Ritratto di una giovane donna o Fornarin – Rafael Santi

Ritratto di una giovane donna o Fornarin   Rafael Santi

Si ritiene che il ritratto di una giovane donna, chiamata anche “Fornarin”, raffigura l’amato Raffaello, come nel dipinto “La signora sotto il velo” o “Donna Velat”, che per molti anni è stato un modello per Raffaello. In particolare, l’artista l’ha raffigurata sul capolavoro riconosciuto in tutto il mondo – il dipinto “Madonna Sistina” – e su altre sue magnifiche opere. Tradizionalmente si ritiene che questo sia un nativo di Siena, Margarita Luthi, figlia di un fornaio.

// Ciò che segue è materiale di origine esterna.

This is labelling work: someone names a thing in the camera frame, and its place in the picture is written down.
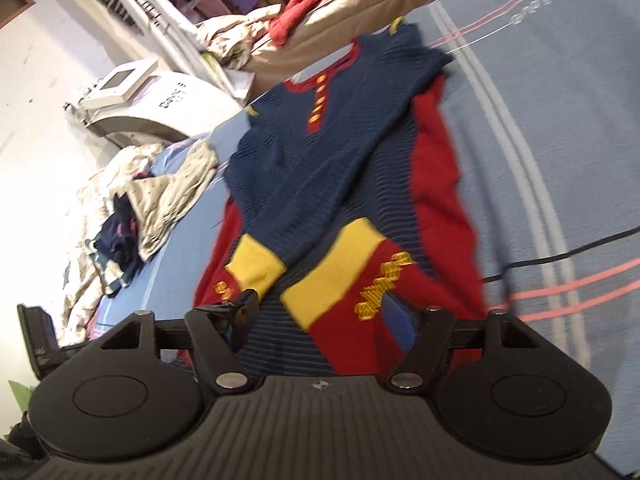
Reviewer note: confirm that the brown massage bed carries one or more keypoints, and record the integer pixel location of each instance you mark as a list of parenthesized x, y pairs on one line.
[(340, 20)]

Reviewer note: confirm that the floral quilt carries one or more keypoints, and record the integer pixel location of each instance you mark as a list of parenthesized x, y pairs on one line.
[(85, 280)]

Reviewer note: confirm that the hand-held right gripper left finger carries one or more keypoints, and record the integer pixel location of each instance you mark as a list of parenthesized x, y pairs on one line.
[(239, 312)]

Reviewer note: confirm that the navy pink garment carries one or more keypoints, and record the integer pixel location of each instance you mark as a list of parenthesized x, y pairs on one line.
[(117, 245)]

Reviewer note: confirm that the crumpled beige blanket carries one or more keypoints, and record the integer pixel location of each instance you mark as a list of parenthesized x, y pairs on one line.
[(235, 30)]

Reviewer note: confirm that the red jacket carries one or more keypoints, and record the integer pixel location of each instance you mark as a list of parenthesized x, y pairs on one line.
[(295, 10)]

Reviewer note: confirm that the navy striped red garment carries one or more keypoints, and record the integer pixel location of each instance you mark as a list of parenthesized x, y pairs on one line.
[(325, 160)]

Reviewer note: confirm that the white beauty machine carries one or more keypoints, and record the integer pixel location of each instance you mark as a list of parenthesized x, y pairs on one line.
[(165, 105)]

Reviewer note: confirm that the cream polka dot garment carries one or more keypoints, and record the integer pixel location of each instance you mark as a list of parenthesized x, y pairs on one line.
[(170, 195)]

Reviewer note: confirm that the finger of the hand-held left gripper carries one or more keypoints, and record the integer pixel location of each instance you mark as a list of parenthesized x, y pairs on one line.
[(42, 345)]

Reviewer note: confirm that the white slotted rack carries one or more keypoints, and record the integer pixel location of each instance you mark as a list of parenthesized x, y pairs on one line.
[(150, 5)]

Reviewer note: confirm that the green white checkered garment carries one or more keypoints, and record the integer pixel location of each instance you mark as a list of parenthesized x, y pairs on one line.
[(107, 280)]

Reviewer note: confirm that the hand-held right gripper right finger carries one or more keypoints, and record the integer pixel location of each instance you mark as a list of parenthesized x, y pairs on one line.
[(400, 320)]

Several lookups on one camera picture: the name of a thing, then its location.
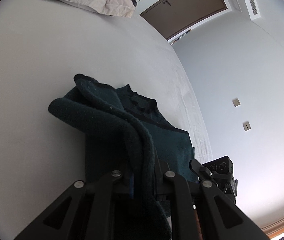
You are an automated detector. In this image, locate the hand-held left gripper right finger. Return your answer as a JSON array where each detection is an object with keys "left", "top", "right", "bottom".
[{"left": 154, "top": 155, "right": 270, "bottom": 240}]

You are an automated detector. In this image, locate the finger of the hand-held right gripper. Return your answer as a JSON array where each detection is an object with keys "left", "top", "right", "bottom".
[{"left": 189, "top": 159, "right": 219, "bottom": 181}]

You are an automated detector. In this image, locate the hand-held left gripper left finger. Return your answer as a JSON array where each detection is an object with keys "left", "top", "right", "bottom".
[{"left": 14, "top": 164, "right": 135, "bottom": 240}]

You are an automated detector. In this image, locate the dark green knit sweater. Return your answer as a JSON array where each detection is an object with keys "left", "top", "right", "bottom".
[{"left": 48, "top": 74, "right": 199, "bottom": 240}]

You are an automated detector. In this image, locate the thin striped pole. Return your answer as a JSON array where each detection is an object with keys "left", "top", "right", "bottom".
[{"left": 168, "top": 29, "right": 192, "bottom": 45}]

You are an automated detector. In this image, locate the white sheeted bed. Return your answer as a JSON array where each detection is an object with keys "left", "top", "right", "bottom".
[{"left": 0, "top": 0, "right": 214, "bottom": 232}]

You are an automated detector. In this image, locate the brown wooden door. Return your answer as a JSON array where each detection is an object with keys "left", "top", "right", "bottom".
[{"left": 140, "top": 0, "right": 229, "bottom": 41}]

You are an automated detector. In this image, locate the white ceiling air vent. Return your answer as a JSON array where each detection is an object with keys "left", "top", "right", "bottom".
[{"left": 234, "top": 0, "right": 260, "bottom": 22}]

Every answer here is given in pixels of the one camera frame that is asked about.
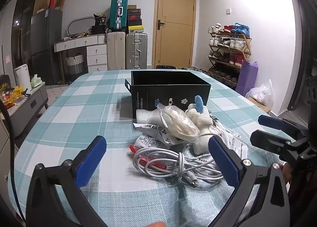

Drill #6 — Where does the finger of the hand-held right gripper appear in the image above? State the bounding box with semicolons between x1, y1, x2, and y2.
250;129;301;159
258;115;309;139

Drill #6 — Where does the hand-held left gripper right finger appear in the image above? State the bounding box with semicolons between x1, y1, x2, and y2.
207;135;290;227

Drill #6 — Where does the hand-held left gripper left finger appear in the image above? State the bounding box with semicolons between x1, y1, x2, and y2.
26;136;107;227

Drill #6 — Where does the white printed leaflet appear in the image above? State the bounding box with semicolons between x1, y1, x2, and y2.
221;131;248;159

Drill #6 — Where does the bag of striped laces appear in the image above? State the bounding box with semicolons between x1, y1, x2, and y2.
208;110;239;141

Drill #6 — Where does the red plastic item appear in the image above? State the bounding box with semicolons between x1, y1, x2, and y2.
129;144;167;169

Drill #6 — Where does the white charging cable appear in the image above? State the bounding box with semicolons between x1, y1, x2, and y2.
132;131;224;188

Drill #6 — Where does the white plush toy blue ear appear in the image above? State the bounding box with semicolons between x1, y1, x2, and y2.
186;95;215;155

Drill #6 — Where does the bag of cream laces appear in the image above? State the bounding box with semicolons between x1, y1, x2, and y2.
155;103;200;142

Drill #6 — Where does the black cardboard box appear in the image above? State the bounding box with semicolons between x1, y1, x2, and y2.
125;70;211;120

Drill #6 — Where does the person's right hand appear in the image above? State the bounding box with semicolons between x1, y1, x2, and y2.
278;163;293;186

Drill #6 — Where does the brown cardboard box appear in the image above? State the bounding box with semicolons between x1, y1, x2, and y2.
246;97;272;115

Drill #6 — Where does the white plastic bag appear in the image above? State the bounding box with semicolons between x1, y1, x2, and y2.
245;79;274;108

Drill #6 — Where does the purple bag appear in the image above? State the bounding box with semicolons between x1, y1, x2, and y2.
235;61;259;97

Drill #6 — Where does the teal checked tablecloth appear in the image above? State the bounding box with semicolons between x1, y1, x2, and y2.
7;68;298;227

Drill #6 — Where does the white bubble wrap piece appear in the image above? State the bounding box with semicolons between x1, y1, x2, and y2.
136;108;161;127

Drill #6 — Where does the wooden shoe rack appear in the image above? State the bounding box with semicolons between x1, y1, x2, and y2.
208;31;252;86

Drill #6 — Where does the striped floor mat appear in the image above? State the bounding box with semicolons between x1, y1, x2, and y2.
46;84;72;90

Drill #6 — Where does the grey low cabinet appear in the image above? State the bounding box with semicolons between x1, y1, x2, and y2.
0;84;49;141

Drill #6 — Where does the dark sliding door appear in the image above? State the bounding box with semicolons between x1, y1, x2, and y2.
287;0;317;118

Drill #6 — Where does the group of racked shoes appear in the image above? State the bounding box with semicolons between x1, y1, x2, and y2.
207;22;250;85

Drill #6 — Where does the pale green tissue holder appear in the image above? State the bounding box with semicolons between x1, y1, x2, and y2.
30;75;45;89

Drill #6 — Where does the yellow plastic bag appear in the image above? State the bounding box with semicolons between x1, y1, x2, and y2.
0;83;29;108

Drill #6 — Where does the white grey woven basket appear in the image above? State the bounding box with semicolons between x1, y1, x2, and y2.
66;54;84;81

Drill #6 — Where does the white drawer unit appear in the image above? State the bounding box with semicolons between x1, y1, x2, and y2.
87;44;108;73

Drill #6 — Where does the white bin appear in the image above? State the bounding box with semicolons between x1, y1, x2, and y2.
13;64;32;91

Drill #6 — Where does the dark cloth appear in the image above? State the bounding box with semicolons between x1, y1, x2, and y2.
156;64;194;70

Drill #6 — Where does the beige suitcase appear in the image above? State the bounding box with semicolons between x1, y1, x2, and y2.
106;31;126;71

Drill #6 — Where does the silver suitcase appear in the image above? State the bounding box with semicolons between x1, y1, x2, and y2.
125;32;148;70

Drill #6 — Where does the white dressing desk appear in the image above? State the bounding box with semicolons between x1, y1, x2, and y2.
54;34;107;84

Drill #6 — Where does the tan wooden door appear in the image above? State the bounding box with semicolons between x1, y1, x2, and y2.
155;0;197;70

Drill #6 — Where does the grey refrigerator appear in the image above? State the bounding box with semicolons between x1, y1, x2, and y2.
31;8;63;85

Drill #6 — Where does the oval mirror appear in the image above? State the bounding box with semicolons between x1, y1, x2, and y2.
67;16;96;36

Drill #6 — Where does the black paper bag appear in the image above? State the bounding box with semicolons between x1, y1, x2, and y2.
91;13;107;35

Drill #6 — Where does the tall dark cabinet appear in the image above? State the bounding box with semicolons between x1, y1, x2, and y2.
11;0;51;76

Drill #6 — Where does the teal suitcase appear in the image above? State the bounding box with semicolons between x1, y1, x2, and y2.
110;0;128;32

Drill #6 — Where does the black cable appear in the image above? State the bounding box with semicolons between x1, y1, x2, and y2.
0;99;26;221

Vasari lo menziona per la prima volta, poi nel 1665 Fabio Chigi, ma molti scrittori consideravano l’attaccamento di Rafael alla “bella Fornarine” come una finzione. Tuttavia, le prove raccolte dal signore Rodolfo Lancany dimostrano la veridicità della storia del Vasari e, inoltre, stabiliscono il nome e l’ulteriore destino della Fornarina.

Secondo le tradizioni locali, a Roma tre case sono indicate come abitazioni successive dell’amato Raffaello; Ognuna di queste case si trova nelle immediate vicinanze di quegli edifici, il cui dipinto era costantemente occupato dal maestro. Ora è noto dal censimento fatto sotto Leone X nel 1518 che una delle case della famiglia Sassi fu occupata dal fornaio Francesco da Siena; questo è abbastanza coerente con la leggenda secondo cui “Margarita, l’amata di Raffaello”, come viene chiamata in una nota a margine di una singola copia del Vasari, era figlia di un fornaio di Siena.

Si dice che l’affetto di Raffaello sia durato fino alla sua morte, quando, su insistenza di un messaggero del papa, che doveva dire al moribondo, fu rimossa dalla stanza. Vasari afferma anche che a Raffaello, morendo “fece testamento e, prima di tutto, come cristiano, lasciò la sua amata fuori di casa, assicurandole un’esistenza decente”. Nel 1897 fu trovata una voce nel libro principale della Congregazione di Sant’Apollonio a Trastevere.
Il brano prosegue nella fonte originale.